Comment éviter le chaos dans les transports au moment des Jeux olympiques de Tokyo à l'été 2020 ? La question reste sans réponse mais une des pistes sur lesquelles misent les autorités est le télétravail, un concept qu'ont du mal à adopter les Japonais.
Les petits matins aux heures de pointe, les trains sont déjà un calvaire pour plusieurs dizaines de millions d'habitants de la mégapole tokyoïte. Au moindre incident, c'est l'enfer: des quais auxquels on ne peut plus accéder, des rames où l'on peine à respirer.
A l'occasion des JO, du 24 juillet au 9 août 2020, "nous attendons plus de 10 millions de visiteurs, et jusqu'à 920.000 spectateurs et membres du personnel olympique par jour", prévient Kasumi Yamasaki, responsable du dossier des transports pour les JO, au sein de la municipalité de Tokyo.
Les opérateurs ferroviaires prévoient d'augmenter la fréquence des trains et métros, mais "les rames roulent déjà à pleine capacité aux heures de pointe de 7h à 9h", explique-t-il à l'AFP.
Les experts s'attendent à une augmentation de 10% du nombre de passagers dans les trains et craignent une hausse de 20% du nombre d'automobiles sur les routes, ce qui pourrait entraîner des retards importants, voire des mouvements de foule et embouteillages extrêmement dangereux.
Si des mesures drastiques ne sont pas prises, on risque des attroupements fatals dans les gares ferroviaires, a prévenu à maintes reprises le professeur Azuma Taguchi, de l'université Chuo.
- Contre la culture d'entreprise -
Bilan: il faut convaincre des employés de travailler chez eux ou à tout le moins d'éviter les heures de pointe. Mais au Japon, ne pas aller au bureau, c'est une gageure.

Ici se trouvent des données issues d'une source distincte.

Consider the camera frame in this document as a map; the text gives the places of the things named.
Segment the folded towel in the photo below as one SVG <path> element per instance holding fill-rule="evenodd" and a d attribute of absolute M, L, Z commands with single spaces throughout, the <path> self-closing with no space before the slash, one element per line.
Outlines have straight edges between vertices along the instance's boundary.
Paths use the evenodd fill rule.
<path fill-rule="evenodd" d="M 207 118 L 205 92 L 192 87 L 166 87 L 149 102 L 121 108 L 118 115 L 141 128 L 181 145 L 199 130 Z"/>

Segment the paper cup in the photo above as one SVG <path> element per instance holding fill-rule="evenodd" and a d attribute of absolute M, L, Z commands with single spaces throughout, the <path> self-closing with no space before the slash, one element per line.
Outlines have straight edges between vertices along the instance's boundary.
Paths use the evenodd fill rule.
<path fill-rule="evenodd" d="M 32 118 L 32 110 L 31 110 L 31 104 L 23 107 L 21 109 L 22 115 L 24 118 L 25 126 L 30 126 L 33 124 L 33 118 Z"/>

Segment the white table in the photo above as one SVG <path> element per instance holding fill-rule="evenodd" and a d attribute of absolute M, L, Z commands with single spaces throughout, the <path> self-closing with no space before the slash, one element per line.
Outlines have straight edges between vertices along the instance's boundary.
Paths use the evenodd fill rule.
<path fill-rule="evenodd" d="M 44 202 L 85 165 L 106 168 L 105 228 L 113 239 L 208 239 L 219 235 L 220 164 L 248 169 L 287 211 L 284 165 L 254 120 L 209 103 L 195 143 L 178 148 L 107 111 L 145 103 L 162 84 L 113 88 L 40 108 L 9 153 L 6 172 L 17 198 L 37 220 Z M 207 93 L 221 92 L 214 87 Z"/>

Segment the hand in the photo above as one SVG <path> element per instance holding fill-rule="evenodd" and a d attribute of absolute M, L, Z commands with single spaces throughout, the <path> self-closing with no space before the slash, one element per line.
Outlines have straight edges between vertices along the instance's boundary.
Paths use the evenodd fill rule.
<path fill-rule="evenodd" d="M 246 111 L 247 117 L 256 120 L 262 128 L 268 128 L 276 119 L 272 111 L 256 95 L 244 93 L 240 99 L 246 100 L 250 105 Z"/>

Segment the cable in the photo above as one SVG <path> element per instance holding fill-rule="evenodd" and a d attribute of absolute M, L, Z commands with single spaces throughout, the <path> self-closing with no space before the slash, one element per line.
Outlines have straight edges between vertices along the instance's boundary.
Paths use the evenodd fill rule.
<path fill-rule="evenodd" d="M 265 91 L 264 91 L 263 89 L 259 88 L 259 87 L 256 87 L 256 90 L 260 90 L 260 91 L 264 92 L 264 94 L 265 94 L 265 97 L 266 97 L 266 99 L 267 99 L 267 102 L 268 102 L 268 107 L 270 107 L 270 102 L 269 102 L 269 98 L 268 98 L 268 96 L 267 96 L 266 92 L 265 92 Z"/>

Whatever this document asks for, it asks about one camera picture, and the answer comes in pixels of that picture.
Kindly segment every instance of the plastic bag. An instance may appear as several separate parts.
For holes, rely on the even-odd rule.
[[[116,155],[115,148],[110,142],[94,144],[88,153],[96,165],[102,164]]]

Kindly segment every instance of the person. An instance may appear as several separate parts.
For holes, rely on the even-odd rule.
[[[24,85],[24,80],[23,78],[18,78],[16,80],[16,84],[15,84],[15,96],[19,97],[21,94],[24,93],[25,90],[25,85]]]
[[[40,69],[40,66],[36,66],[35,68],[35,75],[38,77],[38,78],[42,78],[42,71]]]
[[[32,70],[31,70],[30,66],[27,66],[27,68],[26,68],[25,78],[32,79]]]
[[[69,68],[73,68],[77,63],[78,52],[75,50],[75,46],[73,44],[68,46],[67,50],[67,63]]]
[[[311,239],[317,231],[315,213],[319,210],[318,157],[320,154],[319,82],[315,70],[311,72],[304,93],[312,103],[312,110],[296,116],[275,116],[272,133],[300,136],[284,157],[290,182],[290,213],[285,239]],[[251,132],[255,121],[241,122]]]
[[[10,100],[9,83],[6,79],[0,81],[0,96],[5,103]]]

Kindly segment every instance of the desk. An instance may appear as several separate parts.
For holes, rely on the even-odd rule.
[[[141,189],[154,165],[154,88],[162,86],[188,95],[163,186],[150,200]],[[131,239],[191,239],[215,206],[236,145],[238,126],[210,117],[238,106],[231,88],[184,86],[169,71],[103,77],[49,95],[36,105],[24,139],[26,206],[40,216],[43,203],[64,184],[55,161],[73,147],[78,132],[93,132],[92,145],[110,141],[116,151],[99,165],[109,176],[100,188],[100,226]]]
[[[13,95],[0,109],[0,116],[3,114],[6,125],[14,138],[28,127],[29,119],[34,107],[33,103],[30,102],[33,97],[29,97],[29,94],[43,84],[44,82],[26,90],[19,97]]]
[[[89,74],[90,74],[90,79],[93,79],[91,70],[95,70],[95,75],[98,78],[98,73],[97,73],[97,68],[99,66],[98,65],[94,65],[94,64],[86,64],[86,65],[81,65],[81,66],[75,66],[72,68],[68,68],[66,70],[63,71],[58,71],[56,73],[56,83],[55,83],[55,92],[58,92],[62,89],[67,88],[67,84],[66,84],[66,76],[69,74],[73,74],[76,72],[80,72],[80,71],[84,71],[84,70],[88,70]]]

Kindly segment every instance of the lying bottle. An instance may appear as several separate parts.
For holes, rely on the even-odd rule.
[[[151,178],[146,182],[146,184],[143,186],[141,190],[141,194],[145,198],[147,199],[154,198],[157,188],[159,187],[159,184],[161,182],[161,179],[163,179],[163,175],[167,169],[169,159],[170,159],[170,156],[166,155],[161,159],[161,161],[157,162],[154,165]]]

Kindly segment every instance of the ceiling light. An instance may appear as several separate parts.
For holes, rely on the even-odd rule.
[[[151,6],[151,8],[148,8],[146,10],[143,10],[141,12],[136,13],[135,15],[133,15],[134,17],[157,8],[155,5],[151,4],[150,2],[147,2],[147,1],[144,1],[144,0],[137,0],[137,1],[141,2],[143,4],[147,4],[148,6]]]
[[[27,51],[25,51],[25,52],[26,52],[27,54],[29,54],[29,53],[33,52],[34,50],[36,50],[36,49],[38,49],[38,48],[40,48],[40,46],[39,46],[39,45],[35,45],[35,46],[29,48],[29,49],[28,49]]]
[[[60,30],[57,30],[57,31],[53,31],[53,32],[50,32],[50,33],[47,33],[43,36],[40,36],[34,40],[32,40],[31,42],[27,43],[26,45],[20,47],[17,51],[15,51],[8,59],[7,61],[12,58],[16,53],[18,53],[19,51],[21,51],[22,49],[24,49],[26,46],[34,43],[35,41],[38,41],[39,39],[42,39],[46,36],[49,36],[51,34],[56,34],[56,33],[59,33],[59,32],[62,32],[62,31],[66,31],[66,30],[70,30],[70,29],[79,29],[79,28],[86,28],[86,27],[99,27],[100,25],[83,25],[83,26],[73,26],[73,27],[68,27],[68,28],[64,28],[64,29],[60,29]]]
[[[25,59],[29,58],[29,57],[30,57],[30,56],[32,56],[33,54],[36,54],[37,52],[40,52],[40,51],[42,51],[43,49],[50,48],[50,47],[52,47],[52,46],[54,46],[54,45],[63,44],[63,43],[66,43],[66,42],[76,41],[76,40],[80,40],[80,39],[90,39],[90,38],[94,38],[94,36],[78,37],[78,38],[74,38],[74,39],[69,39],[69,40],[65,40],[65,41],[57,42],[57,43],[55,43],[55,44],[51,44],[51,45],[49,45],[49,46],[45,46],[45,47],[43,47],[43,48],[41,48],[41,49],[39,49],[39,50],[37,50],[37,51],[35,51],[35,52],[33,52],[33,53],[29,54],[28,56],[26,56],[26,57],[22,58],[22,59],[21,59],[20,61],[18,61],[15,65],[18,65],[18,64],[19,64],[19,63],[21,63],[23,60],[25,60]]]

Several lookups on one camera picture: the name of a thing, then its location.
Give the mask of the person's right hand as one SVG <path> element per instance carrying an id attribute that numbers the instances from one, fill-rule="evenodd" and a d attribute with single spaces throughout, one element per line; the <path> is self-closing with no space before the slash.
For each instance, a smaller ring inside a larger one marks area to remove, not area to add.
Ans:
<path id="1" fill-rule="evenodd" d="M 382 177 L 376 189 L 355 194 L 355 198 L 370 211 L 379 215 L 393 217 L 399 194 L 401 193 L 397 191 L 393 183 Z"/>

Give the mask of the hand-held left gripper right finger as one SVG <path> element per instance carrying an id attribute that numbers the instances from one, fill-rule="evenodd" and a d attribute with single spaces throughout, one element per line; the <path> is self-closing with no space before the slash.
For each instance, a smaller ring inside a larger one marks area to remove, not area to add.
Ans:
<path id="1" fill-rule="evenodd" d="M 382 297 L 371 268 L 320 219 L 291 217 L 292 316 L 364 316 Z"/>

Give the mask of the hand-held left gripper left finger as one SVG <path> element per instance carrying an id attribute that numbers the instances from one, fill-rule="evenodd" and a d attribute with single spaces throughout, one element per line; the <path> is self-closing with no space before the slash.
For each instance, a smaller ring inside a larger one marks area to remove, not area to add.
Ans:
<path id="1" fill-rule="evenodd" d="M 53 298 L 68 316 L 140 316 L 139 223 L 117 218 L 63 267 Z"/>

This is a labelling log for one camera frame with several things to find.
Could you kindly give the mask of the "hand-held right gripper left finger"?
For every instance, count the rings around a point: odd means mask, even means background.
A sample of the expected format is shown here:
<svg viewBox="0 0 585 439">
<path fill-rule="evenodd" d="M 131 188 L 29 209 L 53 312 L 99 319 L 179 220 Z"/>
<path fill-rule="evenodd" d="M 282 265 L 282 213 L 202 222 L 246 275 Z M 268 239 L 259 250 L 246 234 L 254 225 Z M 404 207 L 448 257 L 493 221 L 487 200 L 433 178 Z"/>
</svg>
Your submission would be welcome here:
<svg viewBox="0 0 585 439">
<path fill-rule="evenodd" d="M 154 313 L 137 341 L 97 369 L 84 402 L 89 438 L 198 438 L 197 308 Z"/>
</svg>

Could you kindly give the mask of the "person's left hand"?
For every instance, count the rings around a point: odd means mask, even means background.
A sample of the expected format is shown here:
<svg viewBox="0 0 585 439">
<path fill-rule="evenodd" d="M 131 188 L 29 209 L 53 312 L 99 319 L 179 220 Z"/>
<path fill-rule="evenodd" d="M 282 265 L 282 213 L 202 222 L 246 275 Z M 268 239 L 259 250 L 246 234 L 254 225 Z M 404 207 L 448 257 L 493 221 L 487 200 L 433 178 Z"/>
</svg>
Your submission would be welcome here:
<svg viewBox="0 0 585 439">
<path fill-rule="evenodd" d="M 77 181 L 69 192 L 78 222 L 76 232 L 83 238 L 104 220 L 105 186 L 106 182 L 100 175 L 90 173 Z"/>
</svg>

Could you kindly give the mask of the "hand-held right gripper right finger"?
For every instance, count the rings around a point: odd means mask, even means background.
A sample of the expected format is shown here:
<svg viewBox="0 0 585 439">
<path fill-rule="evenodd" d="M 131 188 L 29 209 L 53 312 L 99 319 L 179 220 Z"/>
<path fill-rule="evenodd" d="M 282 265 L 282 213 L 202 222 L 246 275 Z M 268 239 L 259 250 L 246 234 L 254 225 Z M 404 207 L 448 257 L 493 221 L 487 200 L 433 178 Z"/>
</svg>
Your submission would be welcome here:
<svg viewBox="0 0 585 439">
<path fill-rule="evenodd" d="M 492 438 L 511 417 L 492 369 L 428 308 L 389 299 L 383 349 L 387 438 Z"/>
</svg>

Pour habituer les entreprises et leurs salariés avant les JO, les autorités ont décrété depuis plusieurs années "journées du télétravail" la période du 22 juillet au 6 septembre correspondant à la durée des Jeux olympiques et Paralympiques.
Les administrations et quelque 3.000 entreprises privées - dont le géant de l'automobile Toyota ou la maison de commerce Sumitomo Corp - participent à cette initiative, mais jusqu'à présent, les campagnes de ce type n'ont pas vraiment donné de résultat.
Outre le fait que seulement une partie des fonctions peuvent être exercées à domicile, les efforts se sont heurtés à divers obstacles, souligne Kanako Nakayama, chargée du télétravail au ministère des Affaires intérieures.
Les entreprises sont parfois rétives, en raison "des préoccupations relatives à la sécurité des informations sensibles (lorsqu'on se connecte depuis un ordinateur distant), de la difficulté à contrôler les conditions de travail et parce que la culture d'entreprise insiste sur l'importance de la communication de visu" .
- Bureaux balnéaires -
Pourtant, l'expérience montre que ceux qui restent à la maison ne sont pas moins efficaces, au contraire. Yoshie Midorikawa fait partie de ces télétravailleuses convaincues.
Après avoir déposé sa fille à la crèche, elle rentre chez elle et commence sa journée en allumant son ordinateur portable et en envoyant un message à ses collègues via une application pour smartphone, leur indiquant qu'elle est en ligne.
"On économise ainsi beaucoup de temps et d'énergie en évitant les trajets quotidiens, en particulier lorsque les trains sont en retard et bondés", témoigne cette femme de 42 ans, responsable des ventes de la firme de prestations informatiques Kunai.
Les experts et les responsables gouvernementaux espèrent que les efforts souhaités pour la période des JO puissent faire école pour la suite: "c'est une occasion d'installer le télétravail, et de créer ainsi un style de vie sans stress", juge l'universitaire Taguchi.
La délocalisation temporaire de bureaux dans des sortes de stations balnéaires de télétravail est aussi une solution potentielle.
C'est le cas de Shirahama, cité de l'ouest du pays: elle compte deux immeubles de ce type, construits à l'aide d'aides de l'Etat. "Nous mettons en avant l'existence à proximité de plages, de sources volcaniques chaudes et d'un accès facile à un aéroport pour les navettes entre Tokyo et ce lieu de travail", précise un responsable local, Masakatsu Ogawa.
Outre que les recettes de la ville tirées de l'impôt sur les sociétés ont explosé, elle a vu sa population se rajeunir avec ces télétravailleurs urbains. La municipalité a déjà commencé à planifier la construction d'un troisième immeuble de bureaux.